» **WORK TASK**:
A word-for-word copy of the entries, with the images left out, is what you should write.

**** DATA FOR THIS EXERCISE

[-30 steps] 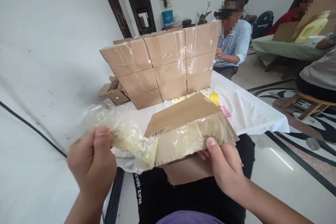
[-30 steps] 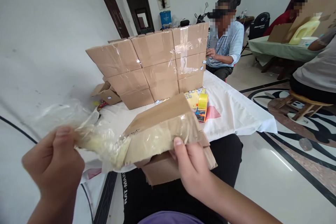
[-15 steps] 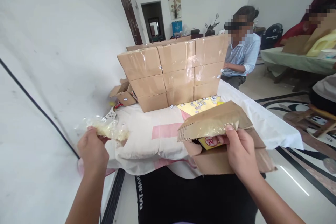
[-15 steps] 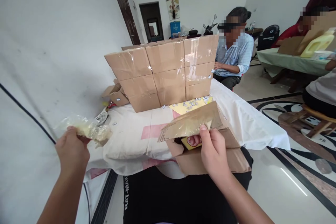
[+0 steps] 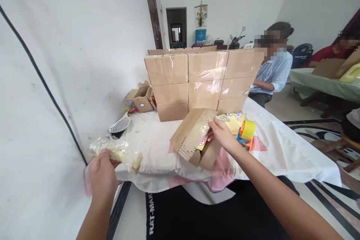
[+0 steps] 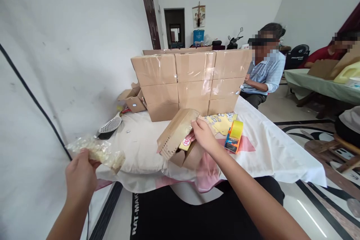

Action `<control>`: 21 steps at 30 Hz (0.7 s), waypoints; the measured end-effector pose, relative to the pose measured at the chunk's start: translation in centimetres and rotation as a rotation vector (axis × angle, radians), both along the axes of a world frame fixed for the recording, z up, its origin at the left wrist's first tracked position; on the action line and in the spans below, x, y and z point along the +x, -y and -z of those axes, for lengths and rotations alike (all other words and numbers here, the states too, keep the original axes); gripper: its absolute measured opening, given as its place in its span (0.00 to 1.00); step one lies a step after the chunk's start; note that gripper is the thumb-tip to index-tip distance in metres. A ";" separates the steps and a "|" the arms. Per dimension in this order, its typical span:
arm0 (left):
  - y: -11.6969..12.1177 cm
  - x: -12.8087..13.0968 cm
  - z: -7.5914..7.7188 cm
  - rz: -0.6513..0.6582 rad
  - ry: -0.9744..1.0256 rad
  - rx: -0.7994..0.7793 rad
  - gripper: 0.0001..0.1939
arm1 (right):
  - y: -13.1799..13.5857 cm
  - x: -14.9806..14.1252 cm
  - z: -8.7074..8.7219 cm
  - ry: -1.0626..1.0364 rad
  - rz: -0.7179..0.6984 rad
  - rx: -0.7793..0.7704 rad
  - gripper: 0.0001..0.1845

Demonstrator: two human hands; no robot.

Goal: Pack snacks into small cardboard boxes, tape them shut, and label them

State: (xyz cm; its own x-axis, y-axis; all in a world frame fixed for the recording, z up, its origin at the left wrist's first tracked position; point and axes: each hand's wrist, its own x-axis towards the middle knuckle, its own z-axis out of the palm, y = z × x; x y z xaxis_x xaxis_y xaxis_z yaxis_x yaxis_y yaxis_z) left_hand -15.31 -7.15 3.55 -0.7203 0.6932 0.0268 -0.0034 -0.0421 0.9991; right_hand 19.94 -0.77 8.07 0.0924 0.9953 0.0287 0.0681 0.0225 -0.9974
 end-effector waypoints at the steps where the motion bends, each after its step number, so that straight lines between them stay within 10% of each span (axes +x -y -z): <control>1: 0.2 -0.2 0.3 -0.025 0.060 -0.031 0.15 | 0.1 0.1 0.6 0.009 0.016 0.027 0.18; 9: -1.1 -1.2 3.2 -0.004 0.290 0.057 0.13 | 1.1 -0.3 -0.4 -0.303 0.027 -0.078 0.10; 21: -1.0 -0.2 4.0 0.230 0.451 0.126 0.15 | -6.2 -4.6 0.2 -0.337 0.083 -0.193 0.06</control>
State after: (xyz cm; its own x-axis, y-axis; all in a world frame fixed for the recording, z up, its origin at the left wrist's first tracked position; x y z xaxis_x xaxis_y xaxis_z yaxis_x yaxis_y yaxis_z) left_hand -15.54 -6.18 -0.47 -0.5086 0.8464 -0.1578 -0.4558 -0.1091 0.8834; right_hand 15.38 5.42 7.82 0.1449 0.9681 -0.2042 -0.2700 -0.1599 -0.9495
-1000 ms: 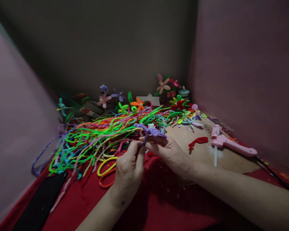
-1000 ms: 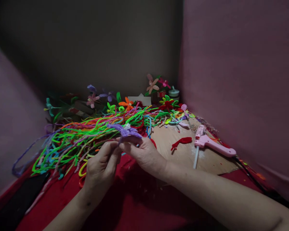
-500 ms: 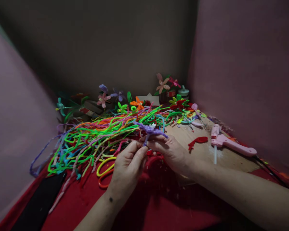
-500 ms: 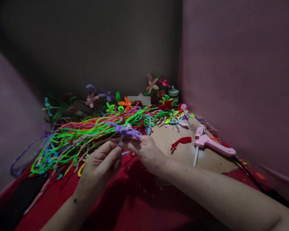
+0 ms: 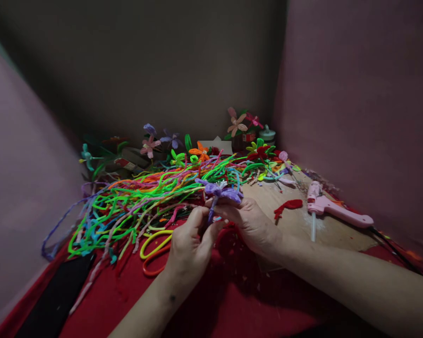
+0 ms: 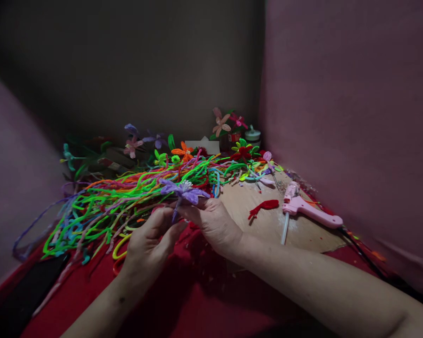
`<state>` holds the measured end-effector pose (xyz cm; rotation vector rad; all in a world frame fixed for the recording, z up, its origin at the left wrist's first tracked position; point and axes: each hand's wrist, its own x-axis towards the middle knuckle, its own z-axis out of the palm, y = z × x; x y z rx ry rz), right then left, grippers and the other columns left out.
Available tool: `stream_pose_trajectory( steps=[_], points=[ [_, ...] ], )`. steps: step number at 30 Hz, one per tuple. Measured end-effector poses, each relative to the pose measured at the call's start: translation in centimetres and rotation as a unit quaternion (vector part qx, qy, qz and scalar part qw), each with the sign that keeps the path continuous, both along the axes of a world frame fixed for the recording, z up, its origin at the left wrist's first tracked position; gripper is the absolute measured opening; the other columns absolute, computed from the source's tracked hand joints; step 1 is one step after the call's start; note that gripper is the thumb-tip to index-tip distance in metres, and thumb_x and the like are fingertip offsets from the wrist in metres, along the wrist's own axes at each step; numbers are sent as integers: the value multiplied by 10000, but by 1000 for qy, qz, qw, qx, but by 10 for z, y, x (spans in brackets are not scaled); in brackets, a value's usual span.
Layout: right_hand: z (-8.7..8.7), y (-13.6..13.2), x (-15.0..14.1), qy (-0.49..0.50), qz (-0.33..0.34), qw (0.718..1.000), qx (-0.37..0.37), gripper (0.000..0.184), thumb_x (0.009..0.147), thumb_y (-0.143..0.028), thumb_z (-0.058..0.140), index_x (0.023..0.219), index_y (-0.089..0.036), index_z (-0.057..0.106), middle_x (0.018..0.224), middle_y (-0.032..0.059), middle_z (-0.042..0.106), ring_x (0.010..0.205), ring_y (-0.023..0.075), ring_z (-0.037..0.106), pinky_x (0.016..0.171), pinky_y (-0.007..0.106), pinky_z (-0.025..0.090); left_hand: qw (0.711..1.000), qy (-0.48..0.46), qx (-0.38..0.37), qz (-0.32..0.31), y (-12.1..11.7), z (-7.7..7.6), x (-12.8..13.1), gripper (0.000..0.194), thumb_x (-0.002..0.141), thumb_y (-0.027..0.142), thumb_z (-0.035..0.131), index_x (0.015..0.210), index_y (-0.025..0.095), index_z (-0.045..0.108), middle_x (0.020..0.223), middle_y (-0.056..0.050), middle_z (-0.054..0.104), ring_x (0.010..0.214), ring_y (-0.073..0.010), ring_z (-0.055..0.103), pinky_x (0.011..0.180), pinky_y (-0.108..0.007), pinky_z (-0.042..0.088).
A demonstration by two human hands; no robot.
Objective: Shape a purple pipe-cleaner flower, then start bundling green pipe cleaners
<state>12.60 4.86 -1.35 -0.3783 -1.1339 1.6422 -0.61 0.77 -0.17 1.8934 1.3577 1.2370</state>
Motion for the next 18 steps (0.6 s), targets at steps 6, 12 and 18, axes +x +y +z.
stream_pose_trajectory(
  steps=[6,12,18],
  points=[
    [8,-2,1,-51,-1,999,-5,212,736,-331,700,921,-230,720,838,-11,672,798,134,576,838,304,421,998,44,31,35,2,-5,-5,127,890,250,447,849,187,549,600,60,437,478,-58,374,499,-191,328],
    [16,-3,3,-62,11,997,52,223,745,-348,688,947,-257,708,910,-10,676,868,147,595,888,320,421,991,-114,-73,11,-2,9,0,144,867,310,502,833,181,555,556,68,419,446,-53,339,424,-176,292],
    [5,3,4,-78,3,997,24,211,789,-343,640,962,-239,703,822,-7,660,778,127,568,792,290,435,949,-246,-194,-23,-2,17,4,135,827,296,569,864,167,572,466,80,416,376,-30,307,359,-135,224]
  ],
)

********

» **SOLVED EXERCISE**:
[-30 steps] 
[-30 steps] 
[-15 steps] 
[-15 steps] 
[+0 steps] 
[+0 steps] 

Action `<control>`: 21 steps at 30 Hz (0.7 s), waypoints; the measured end-effector pose, relative to the pose measured at the chunk's start: translation in centimetres and rotation as a rotation vector (axis × angle, radians), both along the axes of a world frame fixed for the recording, z up, its origin at the left wrist's first tracked position; on the action line and in the spans below, x, y and z point along the +x, -y and -z of those axes, for lengths and rotations alike (all other words and numbers here, the states too, keep the original axes); gripper: its absolute measured opening, given as its place in its span (0.00 to 1.00); step one lies a step after the chunk's start; note that gripper is the thumb-tip to index-tip distance in metres. A ";" separates the steps and a "|" the arms. Per dimension in this order, its typical span:
arm0 (left):
  - y: -11.6969..12.1177 cm
  - x: -12.8087..13.0968 cm
  - z: -7.5914..7.7188 cm
  - rz: -0.6513..0.6582 rad
  - ry: -0.9744..1.0256 rad
  - rx: -0.7994..0.7793 rad
  - gripper: 0.0001..0.1939
arm1 (right):
  - y: -13.1799..13.5857 cm
  - x: -14.9806..14.1252 cm
  - z: -8.7074..8.7219 cm
  - ry: -1.0626..1.0364 rad
  - rz: -0.7179..0.6984 rad
  - rx: -0.7793..0.7704 rad
  - gripper: 0.0001..0.1845

Demonstrator: two human hands; no robot.

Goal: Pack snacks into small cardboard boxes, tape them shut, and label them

State: (xyz cm; its own x-axis, y-axis; all in a world frame fixed for the recording, z up, its origin at the left wrist's first tracked position; point and axes: each hand's wrist, its own x-axis towards the middle knuckle, its own z-axis out of the palm, y = z × x; x y z xaxis_x xaxis_y xaxis_z yaxis_x yaxis_y yaxis_z) left_hand -15.31 -7.15 3.55 -0.7203 0.6932 0.0268 -0.0034 -0.0421 0.9991; right_hand 19.94 -0.77 8.07 0.0924 0.9953 0.0287 0.0681 0.0225 -0.9974
 end-effector waypoints at the steps where the motion bends, each after its step number, so that straight lines between them stay within 10% of each span (axes +x -y -z): <control>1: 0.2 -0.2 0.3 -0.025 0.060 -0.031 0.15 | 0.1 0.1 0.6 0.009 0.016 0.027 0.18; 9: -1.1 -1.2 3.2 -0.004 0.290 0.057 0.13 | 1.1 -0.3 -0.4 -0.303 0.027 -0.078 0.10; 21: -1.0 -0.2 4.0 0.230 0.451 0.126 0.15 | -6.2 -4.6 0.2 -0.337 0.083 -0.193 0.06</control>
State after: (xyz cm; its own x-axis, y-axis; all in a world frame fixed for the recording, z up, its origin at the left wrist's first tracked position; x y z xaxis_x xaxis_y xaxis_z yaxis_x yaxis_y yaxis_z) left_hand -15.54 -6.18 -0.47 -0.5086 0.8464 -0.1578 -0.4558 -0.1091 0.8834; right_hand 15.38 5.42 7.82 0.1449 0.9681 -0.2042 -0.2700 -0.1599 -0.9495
-1000 ms: 
-1000 ms: 
-500 ms: 
-500 ms: 
+0 ms: 
+0 ms: 
`<state>` holds the measured end-effector pose (xyz cm; rotation vector rad; all in a world frame fixed for the recording, z up, its origin at the left wrist's first tracked position; point and axes: each hand's wrist, its own x-axis towards the middle knuckle, its own z-axis out of the palm, y = z × x; x y z rx ry rz), right then left, grippers and the other columns left out.
Available tool: `stream_pose_trajectory( steps=[_], points=[ [_, ...] ], )`. steps: step number at 30 Hz, one per tuple. Measured end-effector poses, each relative to the pose measured at the call's start: translation in centimetres and rotation as a unit quaternion (vector part qx, qy, qz and scalar part qw), each with the sign that keeps the path continuous, both along the axes of a world frame fixed for the recording, z up, its origin at the left wrist's first tracked position; gripper is the absolute measured opening; the other columns absolute, computed from the source's tracked hand joints; step 1 is one step after the call's start; note that gripper is the thumb-tip to index-tip distance in metres, and thumb_x and the like are fingertip offsets from the wrist in metres, along the wrist's own axes at each step; numbers are sent as integers: the value multiplied by 10000, but by 1000 for qy, qz, qw, qx, but by 10 for z, y, x (spans in brackets are not scaled); in brackets, a value's usual span.
Layout: right_hand: z (-8.7..8.7), y (-13.6..13.2), x (-15.0..14.1), qy (-0.49..0.50), qz (-0.33..0.34), qw (0.718..1.000), qx (-0.37..0.37), gripper (0.000..0.184), thumb_x (0.009..0.147), thumb_y (-0.143..0.028), thumb_z (-0.058..0.140), index_x (0.023..0.219), index_y (-0.089..0.036), index_z (-0.057..0.106), middle_x (0.018..0.224), middle_y (-0.032..0.059), middle_z (-0.042..0.106), ring_x (0.010..0.205), ring_y (-0.023..0.075), ring_z (-0.037..0.106), pinky_x (0.016..0.171), pinky_y (-0.007..0.106), pinky_z (-0.025..0.090); left_hand: qw (0.711..1.000), qy (-0.48..0.46), qx (-0.38..0.37), qz (-0.32..0.31), y (-12.1..11.7), z (-7.7..7.6), x (-12.8..13.1), gripper (0.000..0.194), thumb_x (-0.002..0.141), thumb_y (-0.027..0.142), thumb_z (-0.035..0.131), index_x (0.015..0.210), index_y (-0.025..0.095), index_z (-0.045..0.108), middle_x (0.020..0.223), middle_y (-0.056..0.050), middle_z (-0.054..0.104), ring_x (0.010..0.214), ring_y (-0.073..0.010), ring_z (-0.055..0.103), pinky_x (0.011..0.180), pinky_y (-0.108..0.007), pinky_z (-0.042..0.088).
A demonstration by two human hands; no robot.
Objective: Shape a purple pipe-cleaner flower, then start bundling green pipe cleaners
<state>12.60 4.86 -1.35 -0.3783 -1.1339 1.6422 -0.61 0.77 -0.17 1.8934 1.3577 1.2370</state>
Motion for the next 18 steps (0.6 s), targets at steps 6, 12 and 18, axes +x +y +z.
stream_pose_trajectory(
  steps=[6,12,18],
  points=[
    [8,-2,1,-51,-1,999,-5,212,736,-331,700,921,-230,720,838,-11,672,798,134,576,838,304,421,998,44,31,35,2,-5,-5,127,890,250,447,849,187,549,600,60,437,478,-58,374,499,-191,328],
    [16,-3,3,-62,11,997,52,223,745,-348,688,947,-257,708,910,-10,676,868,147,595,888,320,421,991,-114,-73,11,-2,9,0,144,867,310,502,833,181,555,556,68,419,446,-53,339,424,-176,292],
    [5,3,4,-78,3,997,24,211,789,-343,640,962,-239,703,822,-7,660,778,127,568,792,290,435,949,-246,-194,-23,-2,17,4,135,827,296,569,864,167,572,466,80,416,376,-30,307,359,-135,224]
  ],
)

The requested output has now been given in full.